1. What is the direct impact of slowing global M2 growth on the crypto market?

Slowing global M2 growth means the overall market liquidity waterline is rising more slowly, compressing the space for incremental capital to enter risk assets. Since crypto assets such as Bitcoin are highly sensitive to liquidity changes, they often face valuation pressure and capital outflow risk during liquidity contraction cycles.

2. What are the main reasons behind Bitcoin ETF capital outflows?

The main reasons include: macro liquidity expansion cooling, suppressing risk appetite; profit-taking demand being released (a large amount of unrealized gains built up from six consecutive weeks of inflows); inflation data coming in above expectations and rising US Treasury yields, reducing market expectations for Federal Reserve rate cuts; and institutional adjustments to the allocation structure of overall risk assets.

3. Does the historical correlation between M2 and Bitcoin prices still hold?

Historical data indicates there is an approximately 10-week lead-lag relationship between the two, but since 2025 there has been a certain degree of divergence. This is mainly because the institutionalization process has changed Bitcoin’s risk characteristics—its pricing has increasingly become influenced by risk appetite and capital rotation, with the weight of liquidity factors remaining an important underlying logic.

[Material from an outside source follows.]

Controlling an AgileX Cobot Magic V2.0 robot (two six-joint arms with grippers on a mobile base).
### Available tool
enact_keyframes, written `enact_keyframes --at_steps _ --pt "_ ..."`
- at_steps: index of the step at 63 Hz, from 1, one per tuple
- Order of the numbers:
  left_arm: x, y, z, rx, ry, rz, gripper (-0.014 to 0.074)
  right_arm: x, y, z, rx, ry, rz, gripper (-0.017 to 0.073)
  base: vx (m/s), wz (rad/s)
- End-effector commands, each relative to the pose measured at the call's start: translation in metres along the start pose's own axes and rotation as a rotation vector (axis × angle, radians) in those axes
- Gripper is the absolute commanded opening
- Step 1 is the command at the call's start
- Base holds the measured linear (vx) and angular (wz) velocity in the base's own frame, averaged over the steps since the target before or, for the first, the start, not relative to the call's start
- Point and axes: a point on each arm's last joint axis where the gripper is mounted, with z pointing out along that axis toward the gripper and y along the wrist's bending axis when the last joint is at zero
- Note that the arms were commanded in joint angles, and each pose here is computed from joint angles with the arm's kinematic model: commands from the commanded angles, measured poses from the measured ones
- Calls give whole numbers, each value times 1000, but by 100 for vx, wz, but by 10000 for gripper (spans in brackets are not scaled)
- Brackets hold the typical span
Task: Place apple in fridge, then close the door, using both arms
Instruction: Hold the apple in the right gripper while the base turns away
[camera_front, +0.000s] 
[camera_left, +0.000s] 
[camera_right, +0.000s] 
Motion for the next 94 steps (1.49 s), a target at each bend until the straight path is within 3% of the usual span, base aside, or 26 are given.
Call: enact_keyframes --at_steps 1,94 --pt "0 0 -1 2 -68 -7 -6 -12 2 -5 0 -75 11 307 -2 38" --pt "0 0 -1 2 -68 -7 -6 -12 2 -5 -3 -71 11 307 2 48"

4. How is this round of liquidity contraction different from the 2022 adjustment?

In 2022, the adjustment occurred at the early stage of the Federal Reserve’s aggressive rate-hiking cycle, when liquidity contraction happened faster. This time is at the end of the rate-hiking cycle, during a period of high uncertainty about the policy path; the contraction pace is relatively more moderate. However, it is overlaid with new variables such as geopolitical risks and recurring inflation pressures, making the market’s uncertainty more complex and multi-dimensional.